Diplomalarına mezun olacakları üniversitelerin adlarıyla beraber, hangi hizmet üniversitesinden geldikleri de yazacak. Bu öğrencilerin mezuniyetten sonra da sıkıntılarının devam edeceği anlamına geliyor ve sırf hizmet üniversitelerinde okumuş olduklarından dolayı darbecilikle suçlanıp iş bulamamaları da söz konusu. Bazı öğrenciler ise derslerin uyuşmazlığından dolayı bir yıl tekrar etmek zorunda kalıyor.
Kaygı verici kararlar:
Bu kötü şartlara sadece üniversite öğrencileri değil, mastır ve doktora öğrencileri de maruz kaldı. Tezlerine sıfırdan başlamaları gerekiyor.
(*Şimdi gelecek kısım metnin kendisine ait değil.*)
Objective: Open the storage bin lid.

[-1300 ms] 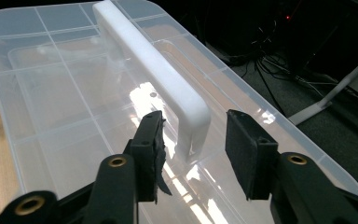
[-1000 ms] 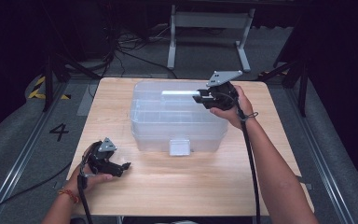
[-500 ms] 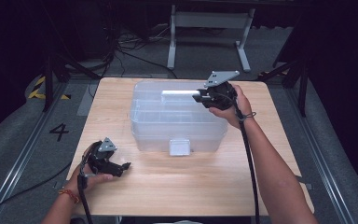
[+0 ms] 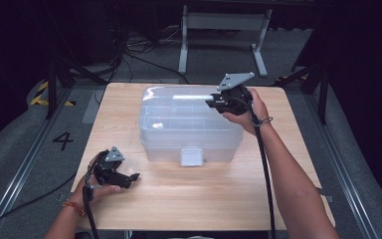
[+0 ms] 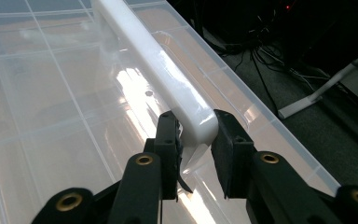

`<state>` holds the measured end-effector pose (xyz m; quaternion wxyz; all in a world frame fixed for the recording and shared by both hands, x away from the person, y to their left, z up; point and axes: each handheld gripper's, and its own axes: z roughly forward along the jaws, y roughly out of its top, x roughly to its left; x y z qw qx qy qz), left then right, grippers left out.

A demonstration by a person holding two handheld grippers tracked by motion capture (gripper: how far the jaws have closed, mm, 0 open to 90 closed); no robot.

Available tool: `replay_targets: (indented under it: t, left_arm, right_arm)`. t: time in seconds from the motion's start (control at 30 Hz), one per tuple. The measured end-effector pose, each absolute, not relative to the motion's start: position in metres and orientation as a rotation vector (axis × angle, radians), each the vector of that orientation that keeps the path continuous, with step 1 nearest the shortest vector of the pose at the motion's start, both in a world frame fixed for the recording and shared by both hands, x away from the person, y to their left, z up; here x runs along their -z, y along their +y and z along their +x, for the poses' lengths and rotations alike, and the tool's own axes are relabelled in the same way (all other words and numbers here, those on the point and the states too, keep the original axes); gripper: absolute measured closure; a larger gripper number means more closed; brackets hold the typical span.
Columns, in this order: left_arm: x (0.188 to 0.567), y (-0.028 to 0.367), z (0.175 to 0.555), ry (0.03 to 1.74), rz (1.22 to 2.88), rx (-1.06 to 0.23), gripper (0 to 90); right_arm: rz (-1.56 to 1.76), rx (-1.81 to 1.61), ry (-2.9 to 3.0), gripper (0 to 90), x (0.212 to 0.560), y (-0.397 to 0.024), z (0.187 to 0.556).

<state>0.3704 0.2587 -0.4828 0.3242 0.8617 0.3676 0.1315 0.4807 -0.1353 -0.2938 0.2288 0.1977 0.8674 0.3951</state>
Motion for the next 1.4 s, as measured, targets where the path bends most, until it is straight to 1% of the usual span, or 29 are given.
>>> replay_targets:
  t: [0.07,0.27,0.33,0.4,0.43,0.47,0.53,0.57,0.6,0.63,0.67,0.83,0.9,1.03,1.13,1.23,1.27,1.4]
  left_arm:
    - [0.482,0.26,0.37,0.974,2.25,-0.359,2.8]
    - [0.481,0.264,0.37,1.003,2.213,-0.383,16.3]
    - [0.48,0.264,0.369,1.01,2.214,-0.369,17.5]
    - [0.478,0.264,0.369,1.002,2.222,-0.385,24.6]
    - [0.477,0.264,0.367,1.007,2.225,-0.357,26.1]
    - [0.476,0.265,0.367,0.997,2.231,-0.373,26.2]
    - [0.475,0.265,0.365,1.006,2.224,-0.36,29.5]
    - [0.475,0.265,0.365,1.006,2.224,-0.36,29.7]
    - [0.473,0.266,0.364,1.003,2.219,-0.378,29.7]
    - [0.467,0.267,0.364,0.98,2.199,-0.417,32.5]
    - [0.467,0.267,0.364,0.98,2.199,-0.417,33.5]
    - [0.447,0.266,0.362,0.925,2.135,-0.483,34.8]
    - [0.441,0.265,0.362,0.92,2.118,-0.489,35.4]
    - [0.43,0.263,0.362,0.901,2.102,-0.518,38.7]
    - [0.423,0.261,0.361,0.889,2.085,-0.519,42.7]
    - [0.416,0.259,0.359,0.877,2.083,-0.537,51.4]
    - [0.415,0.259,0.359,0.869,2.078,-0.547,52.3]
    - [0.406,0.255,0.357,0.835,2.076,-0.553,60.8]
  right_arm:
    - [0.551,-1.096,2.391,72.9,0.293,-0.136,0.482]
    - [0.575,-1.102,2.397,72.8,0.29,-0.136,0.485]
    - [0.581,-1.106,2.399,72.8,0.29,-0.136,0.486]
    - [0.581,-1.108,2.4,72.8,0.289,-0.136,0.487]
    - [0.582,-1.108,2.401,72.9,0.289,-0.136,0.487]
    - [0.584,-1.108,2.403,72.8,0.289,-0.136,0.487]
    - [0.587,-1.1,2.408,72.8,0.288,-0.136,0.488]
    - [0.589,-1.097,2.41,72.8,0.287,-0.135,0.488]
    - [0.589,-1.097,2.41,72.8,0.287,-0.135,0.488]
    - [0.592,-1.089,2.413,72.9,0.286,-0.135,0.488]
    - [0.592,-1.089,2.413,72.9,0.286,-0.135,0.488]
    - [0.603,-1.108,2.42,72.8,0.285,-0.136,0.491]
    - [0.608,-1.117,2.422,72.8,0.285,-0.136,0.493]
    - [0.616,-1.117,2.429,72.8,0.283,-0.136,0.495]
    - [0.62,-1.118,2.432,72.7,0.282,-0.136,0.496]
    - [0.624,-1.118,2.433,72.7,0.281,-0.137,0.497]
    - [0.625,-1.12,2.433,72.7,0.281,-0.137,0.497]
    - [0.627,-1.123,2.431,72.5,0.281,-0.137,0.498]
Çünkü okudukları üniversiteler kapatıldı ve tez hocaları ya üniversitelerden atıldı ya da hapiste.
Üniversiteler kapatıldı… Hocalar işten atıldı… Ya da hapse atıldılar… Adını açıklamak istemeyen akademisyenlerden biri Şark Evsat’a şunları söyledi: “YÖK bir panik hali içerisinde. İslerin ipini kaçırdı. Öğrenciler eğitime başladıktan sonra da sıkıntılar devam ediyor. Hükûmet özel üniversiteleri devlet üniversitelerine bağladı. Ve adlarını değiştirdi. Fakat asıl sıkıntı bu değil. Asıl sıkıntı öğretim görevlilerinin tutuklanmasından kaynaklanan öğretim görevlisi açığı. Bu açığın kapanması yıllar alır.”